(Saved data entries)
[Start of section]

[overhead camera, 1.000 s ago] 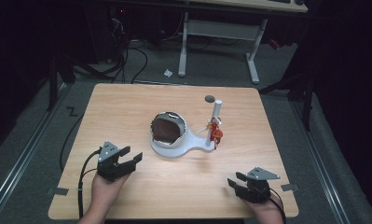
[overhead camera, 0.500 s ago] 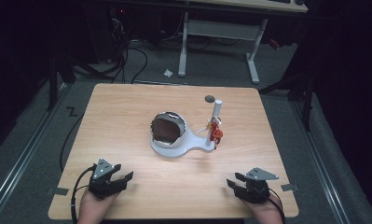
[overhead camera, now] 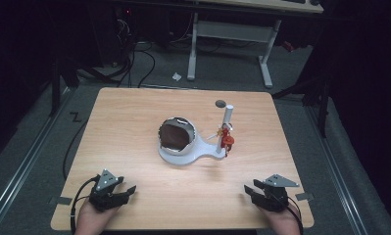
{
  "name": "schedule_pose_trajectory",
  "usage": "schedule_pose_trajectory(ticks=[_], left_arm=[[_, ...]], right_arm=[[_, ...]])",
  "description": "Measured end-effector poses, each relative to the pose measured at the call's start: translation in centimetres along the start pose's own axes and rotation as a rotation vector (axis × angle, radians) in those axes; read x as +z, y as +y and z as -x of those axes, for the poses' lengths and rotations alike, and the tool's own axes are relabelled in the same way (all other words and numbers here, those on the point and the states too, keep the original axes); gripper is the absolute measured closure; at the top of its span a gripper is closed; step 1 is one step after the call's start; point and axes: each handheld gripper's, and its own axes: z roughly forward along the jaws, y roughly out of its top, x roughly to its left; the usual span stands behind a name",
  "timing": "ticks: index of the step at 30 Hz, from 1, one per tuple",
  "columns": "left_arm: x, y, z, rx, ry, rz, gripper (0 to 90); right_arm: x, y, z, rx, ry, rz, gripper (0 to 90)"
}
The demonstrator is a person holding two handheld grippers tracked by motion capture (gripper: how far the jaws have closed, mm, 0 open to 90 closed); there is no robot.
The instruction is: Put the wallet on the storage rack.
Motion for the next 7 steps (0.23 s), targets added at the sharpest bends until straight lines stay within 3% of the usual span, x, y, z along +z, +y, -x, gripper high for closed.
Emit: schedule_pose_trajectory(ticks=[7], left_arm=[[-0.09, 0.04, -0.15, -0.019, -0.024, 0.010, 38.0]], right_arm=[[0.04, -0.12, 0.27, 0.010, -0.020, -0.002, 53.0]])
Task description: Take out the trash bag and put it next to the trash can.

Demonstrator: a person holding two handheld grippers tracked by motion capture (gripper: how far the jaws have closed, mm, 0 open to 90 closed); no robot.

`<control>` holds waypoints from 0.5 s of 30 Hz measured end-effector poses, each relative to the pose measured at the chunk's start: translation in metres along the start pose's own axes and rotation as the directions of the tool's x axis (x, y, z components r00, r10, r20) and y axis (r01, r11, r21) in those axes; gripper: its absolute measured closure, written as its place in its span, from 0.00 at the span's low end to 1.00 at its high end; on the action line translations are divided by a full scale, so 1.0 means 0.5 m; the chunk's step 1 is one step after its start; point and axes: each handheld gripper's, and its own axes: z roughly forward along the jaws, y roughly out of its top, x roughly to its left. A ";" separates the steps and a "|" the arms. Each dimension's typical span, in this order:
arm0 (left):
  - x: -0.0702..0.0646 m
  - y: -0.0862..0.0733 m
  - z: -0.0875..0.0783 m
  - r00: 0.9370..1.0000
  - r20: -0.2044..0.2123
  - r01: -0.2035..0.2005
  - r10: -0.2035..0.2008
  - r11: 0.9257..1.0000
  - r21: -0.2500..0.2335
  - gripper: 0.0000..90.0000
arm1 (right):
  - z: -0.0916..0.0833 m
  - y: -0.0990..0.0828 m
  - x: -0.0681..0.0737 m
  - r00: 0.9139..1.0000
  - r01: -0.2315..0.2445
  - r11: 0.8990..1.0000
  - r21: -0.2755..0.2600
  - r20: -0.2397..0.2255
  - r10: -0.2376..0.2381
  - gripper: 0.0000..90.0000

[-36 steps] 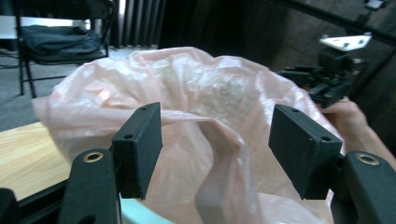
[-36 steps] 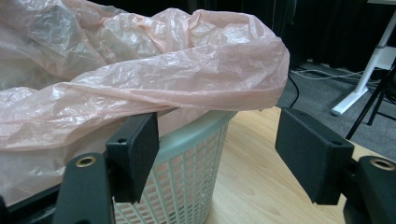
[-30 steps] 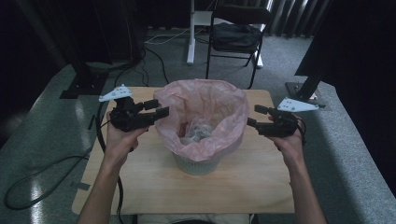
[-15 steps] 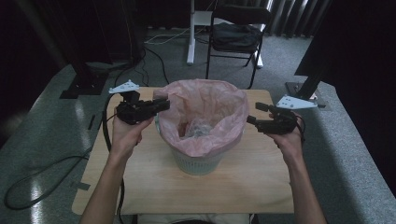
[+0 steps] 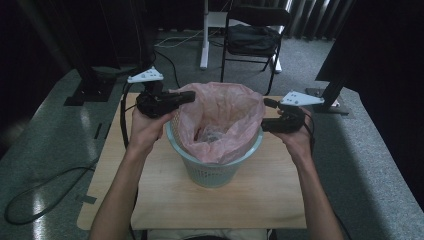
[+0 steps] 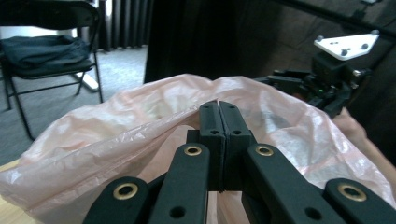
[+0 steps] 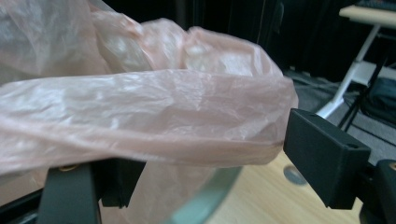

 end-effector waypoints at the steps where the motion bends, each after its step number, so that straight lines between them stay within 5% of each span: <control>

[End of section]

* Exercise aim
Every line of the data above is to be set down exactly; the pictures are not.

* Answer box
[overhead camera, 1.000 s ago] 
[overhead camera, 0.500 s ago] 
[overhead camera, now] 
{
  "name": "schedule_pose_trajectory",
  "usage": "schedule_pose_trajectory(ticks=[_], left_arm=[[_, ...]], right_arm=[[_, ...]])",
  "description": "Measured end-effector poses, each relative to the pose measured at the call's start: translation in centimetres along the start pose's own axes and rotation as a rotation vector (axis × angle, radians) in those axes; read x as +z, y as +y and z as -x of those axes, for the poses' lengths and rotations alike, and the tool's own axes are relabelled in the same way (all other words and numbers here, those on the point and the states too, keep the original axes); gripper is the absolute measured closure; at the top of its span a gripper is closed; step 1 is one step after the call's start; point and axes: each handheld gripper's, and its own axes: z roughly forward along the jaws, y roughly out of its top, x roughly to its left; the usual span stands behind a name",
  "timing": "ticks: index of the step at 30 Hz, from 1, one per tuple",
  "columns": "left_arm: x, y, z, rx, ry, rz, gripper (0 to 90); right_arm: x, y, z, rx, ry, rz, gripper (0 to 90)"
}
The demonstrator is a person holding two handheld grippers tracked by motion capture (gripper: how far the jaws have closed, mm, 0 open to 90 closed); there is no robot.
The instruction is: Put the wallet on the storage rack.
Motion for the next 7 steps (0.23 s), targets added at the sharpest bends until straight lines stay within 3% of the usual span, x, y, z along +z, +y, -x, gripper high for closed.
Emit: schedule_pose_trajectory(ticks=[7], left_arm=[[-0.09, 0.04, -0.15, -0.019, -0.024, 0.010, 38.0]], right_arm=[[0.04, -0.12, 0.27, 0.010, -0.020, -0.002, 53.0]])
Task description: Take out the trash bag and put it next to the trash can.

Demonstrator: a person holding two handheld grippers tracked by motion capture (gripper: how far the jaws have closed, mm, 0 open to 90 closed); no robot.

`<control>` holds waypoints from 0.5 s of 30 Hz measured end-effector poses, each relative to the pose measured at the chunk's start: translation in metres along the start pose's own axes and rotation as the directions of the tool's x axis (x, y, z components r00, r10, r20) and y axis (r01, r11, r21) in those axes; gripper: its absolute measured closure, written as its place in its span, from 0.00 at the span's low end to 1.00 at its high end; on the action line translations are divided by a full scale, so 1.0 means 0.5 m; the chunk's step 1 is one step after its start; point and axes: each handheld gripper's, and its own axes: z roughly forward along the jaws, y roughly out of its top, x roughly to its left. A ";" separates the steps and a "|" the arms. Each dimension's typical span, in this order:
arm0 (left):
  - x: -0.0702..0.0646 m
  - y: -0.0862..0.0733 m
  - z: -0.0875..0.0783 m
  - r00: 0.9370..1.0000
  - r20: -0.2044..0.2123
  - r01: -0.2035..0.2005
  - r10: -0.2035..0.2008
  - r11: 0.9257..1.0000
  - r21: -0.2500..0.2335
  - gripper: 0.0000..90.0000
arm1 (right):
  - z: -0.0916..0.0833 m
  - y: -0.0990..0.0828 m
  - x: -0.0681..0.0737 m
  - r00: 0.9139..1.0000
  - r01: -0.2315..0.2445
  - r11: 0.8990..1.0000
  - r21: -0.2755..0.2600
  - r20: -0.2397..0.2255
  - r10: -0.2376..0.2381
  - gripper: 0.0000..90.0000

[-36 steps] 
[-36 steps] 
[-30 steps] 
[-15 steps] 
[+0 steps] 
[+0 steps] 
[+0 steps] 

 end-effector waypoints at the steps where the motion bends, each after its step number, so that straight lines between them stay within 5% of each span: <control>

This answer has been written out in full.